## Assignment
An exact reprint of the data below is required, line for line.

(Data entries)
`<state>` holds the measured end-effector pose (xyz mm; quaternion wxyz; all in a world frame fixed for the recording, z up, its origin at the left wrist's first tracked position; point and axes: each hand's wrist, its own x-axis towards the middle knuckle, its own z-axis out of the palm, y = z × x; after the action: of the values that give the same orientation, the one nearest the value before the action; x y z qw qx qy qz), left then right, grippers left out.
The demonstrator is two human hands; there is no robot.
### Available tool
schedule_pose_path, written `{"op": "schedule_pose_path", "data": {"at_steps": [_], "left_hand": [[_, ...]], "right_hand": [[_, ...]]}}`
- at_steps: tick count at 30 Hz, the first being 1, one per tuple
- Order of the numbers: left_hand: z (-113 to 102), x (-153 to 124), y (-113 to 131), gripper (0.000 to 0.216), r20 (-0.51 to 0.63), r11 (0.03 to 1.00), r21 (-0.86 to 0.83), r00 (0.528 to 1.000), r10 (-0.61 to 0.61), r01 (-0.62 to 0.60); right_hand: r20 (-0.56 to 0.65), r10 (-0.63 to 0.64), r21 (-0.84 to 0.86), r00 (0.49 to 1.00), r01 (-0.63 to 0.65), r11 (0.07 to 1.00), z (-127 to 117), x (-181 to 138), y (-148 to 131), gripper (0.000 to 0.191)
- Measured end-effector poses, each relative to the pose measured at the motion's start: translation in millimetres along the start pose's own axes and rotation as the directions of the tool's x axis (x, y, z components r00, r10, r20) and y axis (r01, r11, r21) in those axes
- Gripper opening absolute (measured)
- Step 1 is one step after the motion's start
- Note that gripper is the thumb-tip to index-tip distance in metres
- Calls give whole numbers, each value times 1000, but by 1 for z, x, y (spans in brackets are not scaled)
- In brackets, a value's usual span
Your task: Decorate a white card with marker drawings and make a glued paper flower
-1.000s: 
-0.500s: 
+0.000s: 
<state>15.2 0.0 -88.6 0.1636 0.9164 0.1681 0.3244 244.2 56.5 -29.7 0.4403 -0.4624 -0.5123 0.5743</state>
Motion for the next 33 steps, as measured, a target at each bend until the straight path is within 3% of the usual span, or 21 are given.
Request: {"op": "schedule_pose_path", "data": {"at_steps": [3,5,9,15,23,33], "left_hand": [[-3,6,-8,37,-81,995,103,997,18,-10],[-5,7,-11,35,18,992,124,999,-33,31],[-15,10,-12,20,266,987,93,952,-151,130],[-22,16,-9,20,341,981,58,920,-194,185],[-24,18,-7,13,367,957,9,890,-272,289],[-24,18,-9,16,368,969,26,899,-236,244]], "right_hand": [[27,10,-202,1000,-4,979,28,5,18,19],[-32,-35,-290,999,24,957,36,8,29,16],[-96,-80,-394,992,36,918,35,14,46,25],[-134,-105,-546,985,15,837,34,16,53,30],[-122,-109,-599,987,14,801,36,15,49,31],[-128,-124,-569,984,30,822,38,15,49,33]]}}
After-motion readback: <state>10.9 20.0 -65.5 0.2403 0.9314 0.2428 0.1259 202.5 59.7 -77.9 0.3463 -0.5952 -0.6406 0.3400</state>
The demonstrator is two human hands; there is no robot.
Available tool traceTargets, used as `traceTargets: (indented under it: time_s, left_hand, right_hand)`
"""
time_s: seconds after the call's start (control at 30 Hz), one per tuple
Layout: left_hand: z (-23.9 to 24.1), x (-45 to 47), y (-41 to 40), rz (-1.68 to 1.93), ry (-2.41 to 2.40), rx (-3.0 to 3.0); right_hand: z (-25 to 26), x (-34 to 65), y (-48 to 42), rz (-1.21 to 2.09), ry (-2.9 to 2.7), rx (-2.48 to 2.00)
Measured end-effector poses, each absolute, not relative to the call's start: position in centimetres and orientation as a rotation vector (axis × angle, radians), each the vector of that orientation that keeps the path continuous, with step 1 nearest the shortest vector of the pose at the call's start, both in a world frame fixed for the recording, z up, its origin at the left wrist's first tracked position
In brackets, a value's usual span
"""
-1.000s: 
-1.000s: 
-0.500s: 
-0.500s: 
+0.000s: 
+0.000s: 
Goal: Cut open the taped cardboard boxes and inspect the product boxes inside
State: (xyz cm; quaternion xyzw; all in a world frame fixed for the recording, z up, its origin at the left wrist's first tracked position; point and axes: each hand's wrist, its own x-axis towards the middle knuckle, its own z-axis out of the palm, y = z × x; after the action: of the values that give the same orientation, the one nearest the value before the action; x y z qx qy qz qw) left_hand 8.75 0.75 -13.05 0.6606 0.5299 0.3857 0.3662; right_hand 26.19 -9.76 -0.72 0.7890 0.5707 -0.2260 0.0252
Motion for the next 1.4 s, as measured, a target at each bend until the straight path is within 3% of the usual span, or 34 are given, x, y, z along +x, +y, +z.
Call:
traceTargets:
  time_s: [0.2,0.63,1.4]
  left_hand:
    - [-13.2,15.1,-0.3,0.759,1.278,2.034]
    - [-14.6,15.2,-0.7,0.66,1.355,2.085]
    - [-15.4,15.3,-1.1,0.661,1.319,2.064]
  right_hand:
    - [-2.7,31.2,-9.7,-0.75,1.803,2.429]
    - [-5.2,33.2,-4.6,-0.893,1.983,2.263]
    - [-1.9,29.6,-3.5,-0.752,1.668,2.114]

## Result for this exercise
`<state>` holds the measured end-effector pose (xyz mm; quaternion wxyz; all in a world frame fixed for the recording, z up, its origin at the left wrist's first tracked position; point and axes: each hand's wrist, its own x-axis towards the middle knuckle, its own z-axis out of the palm, y = z × x; after the action: of the values that give the same orientation, the one nearest the value before the action; x y z qw qx qy qz), left then right, grippers left out.
The demonstrator is two human hands; there is no robot.
### Available tool
schedule_pose_path, written `{"op": "schedule_pose_path", "data": {"at_steps": [_], "left_hand": [[_, ...]], "right_hand": [[_, ...]]}}`
- at_steps: tick count at 30 Hz, the first being 1, one per tuple
- Order of the numbers: left_hand: z (-113 to 102), x (-153 to 124), y (-113 to 131), gripper (0.000 to 0.216), r20 (-0.51 to 0.63), r11 (0.03 to 1.00), r21 (-0.86 to 0.83), r00 (0.528 to 1.000), r10 (-0.61 to 0.61), r01 (-0.62 to 0.60); right_hand: r20 (-0.56 to 0.65), r10 (-0.63 to 0.64), r21 (-0.84 to 0.86), r00 (0.49 to 1.00), r01 (-0.63 to 0.65), r11 (0.07 to 1.00), z (-127 to 117), x (-181 to 138), y (-148 to 131), gripper (0.000 to 0.191)
- Measured end-effector poses, each relative to the pose measured at the motion's start: translation in millimetres along the start pose's own axes and rotation as the directions of the tool's x axis (x, y, z components r00, r10, r20) and y axis (r01, r11, r21) in those axes
- Gripper opening absolute (measured)
- Step 1 is one step after the motion's start
- Note that gripper is the thumb-tip to index-tip distance in metres
- Calls give whole numbers, each value times 1000, but by 1 for z, x, y (spans in brackets are not scaled)
- In brackets, a value's usual span
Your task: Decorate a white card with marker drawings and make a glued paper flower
-1.000s: 
-0.500s: 
+0.000s: 
<state>15.2 0.0 -88.6 0.1636 0.9164 0.1681 0.3244 244.2 56.5 -29.7 0.4403 -0.4624 -0.5123 0.5743</state>
Motion for the next 33 steps, as measured, a target at each bend until the straight path is within 3% of the usual span, or 21 are given.
Request: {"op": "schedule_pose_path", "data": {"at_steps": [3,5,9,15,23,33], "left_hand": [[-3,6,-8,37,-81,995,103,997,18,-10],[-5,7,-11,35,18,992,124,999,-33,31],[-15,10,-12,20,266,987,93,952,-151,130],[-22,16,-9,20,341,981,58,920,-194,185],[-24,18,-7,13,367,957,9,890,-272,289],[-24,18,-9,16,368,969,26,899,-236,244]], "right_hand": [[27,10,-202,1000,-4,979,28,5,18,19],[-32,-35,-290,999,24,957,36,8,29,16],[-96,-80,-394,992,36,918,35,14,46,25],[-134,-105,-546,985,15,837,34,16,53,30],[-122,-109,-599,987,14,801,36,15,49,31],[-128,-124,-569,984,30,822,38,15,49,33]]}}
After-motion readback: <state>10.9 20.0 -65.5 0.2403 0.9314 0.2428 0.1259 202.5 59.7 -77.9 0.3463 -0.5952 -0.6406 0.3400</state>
The demonstrator is two human hands; there is no robot.
Available tool traceTargets, used as `traceTargets: (indented under it: time_s, left_hand, right_hand)`
"""
time_s: seconds after the call's start (control at 30 Hz), one per tuple
Layout: left_hand: z (-23.9 to 24.1), x (-45 to 47), y (-41 to 40), rz (-1.68 to 1.93), ry (-2.41 to 2.40), rx (-3.0 to 3.0); right_hand: z (-25 to 26), x (-34 to 65), y (-48 to 42), rz (-1.21 to 2.09), ry (-2.9 to 2.7), rx (-2.48 to 2.00)
Measured end-effector poses, each absolute, not relative to the call's start: position in centimetres and orientation as a rotation vector (axis × angle, radians), each the vector of that orientation that keeps the path continuous, with step 1 nearest the shortest vector of the pose at the call's start, both in a world frame fixed for the recording, z up, its origin at the left wrist's first tracked position
In brackets, a value's usual span
"""
-1.000s: 
-1.000s: 
-0.500s: 
-0.500s: 
+0.000s: 
+0.000s: 
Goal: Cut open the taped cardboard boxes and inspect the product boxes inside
State: (xyz cm; quaternion xyzw; all in a world frame fixed for the recording, z up, its origin at the left wrist's first tracked position; point and axes: each hand's wrist, its own x-axis towards the middle knuckle, its own z-axis out of the palm, y = z × x; after the action: of the values that give the same orientation, the one nearest the value before the action; x y z qx qy qz qw) left_hand 8.75 0.75 -13.05 0.6606 0.5299 0.3857 0.3662; right_hand 26.19 -9.76 -0.72 0.7890 0.5707 -0.2260 0.0252
Motion for the next 1.4 s, as measured, a target at each bend until the straight path is within 3% of the usual span, or 34 are given, x, y, z along +x, +y, +z.
Call:
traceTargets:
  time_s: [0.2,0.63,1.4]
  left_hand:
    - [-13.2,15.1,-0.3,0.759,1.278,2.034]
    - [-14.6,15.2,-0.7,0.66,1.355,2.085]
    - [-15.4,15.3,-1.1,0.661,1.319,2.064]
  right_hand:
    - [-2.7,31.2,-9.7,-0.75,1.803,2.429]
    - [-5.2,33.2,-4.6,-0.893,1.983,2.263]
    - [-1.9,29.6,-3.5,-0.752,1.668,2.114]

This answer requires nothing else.